The control handles of alternate points are positioned on a line from the center to the point.

You could analyse the curvature of these blobs, if you really wanted to, using the drawcurvature() function from earlier:

@png begin
    pl = box(BoundingBox(), vertices=true)
    mesh1 = mesh(pl, ["purple", "blue", "yellow", "orange"])
    setmesh(mesh1)
    paint()
    setopacity(0.8)
    sethue("orange")
    setline(5)
    b = blot(radius=80, npoints=8, action=:stroke)
    drawbezierpath(b, :fill)
    setline(.25)
    drawcurvature.(b, colors=["white", "black"])
end 800 500 "images/bezier/blobcomb.png"

blob comb

A brush in the rough

Not all lines generated by computers have to be rigidly straight and precise.
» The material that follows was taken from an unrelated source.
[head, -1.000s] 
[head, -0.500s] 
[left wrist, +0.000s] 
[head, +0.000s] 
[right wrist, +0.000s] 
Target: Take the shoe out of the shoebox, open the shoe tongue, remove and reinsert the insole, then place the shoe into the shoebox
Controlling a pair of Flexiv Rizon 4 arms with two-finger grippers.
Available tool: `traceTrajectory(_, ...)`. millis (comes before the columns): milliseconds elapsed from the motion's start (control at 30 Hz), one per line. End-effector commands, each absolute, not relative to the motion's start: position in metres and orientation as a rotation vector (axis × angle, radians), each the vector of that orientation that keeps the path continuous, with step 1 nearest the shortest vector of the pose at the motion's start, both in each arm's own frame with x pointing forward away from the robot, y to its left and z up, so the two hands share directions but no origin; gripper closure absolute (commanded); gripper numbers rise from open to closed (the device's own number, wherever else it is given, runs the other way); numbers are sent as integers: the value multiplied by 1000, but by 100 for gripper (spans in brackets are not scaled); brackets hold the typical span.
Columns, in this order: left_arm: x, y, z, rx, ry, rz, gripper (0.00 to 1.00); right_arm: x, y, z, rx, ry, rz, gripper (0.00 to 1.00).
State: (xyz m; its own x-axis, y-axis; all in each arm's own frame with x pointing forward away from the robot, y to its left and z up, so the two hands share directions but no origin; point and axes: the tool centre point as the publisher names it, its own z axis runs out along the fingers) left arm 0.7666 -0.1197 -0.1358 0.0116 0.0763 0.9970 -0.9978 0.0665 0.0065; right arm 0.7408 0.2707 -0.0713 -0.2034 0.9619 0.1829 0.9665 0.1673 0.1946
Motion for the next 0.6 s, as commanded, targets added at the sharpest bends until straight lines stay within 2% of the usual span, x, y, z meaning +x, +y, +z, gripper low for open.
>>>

What if we could easily make graphics that are a bit more relaxed in style, rather than the rigid CAD-like (and yes, awesome) precision graphics we’re used to?

@png begin
    t = Table(1, 3)
    box(t[1], 160, 160, :stroke)
    boxv = box(t[3], 160, 160, vertices=true)
    foreach((f, t) ->
        brush(f, t, 3),
           boxv[1:4],
           boxv[mod1.(2:5, 4)])
end 800 300 "images/bezier/lines.png"

rough lines

“A line is a breadthless length.” (Euclid)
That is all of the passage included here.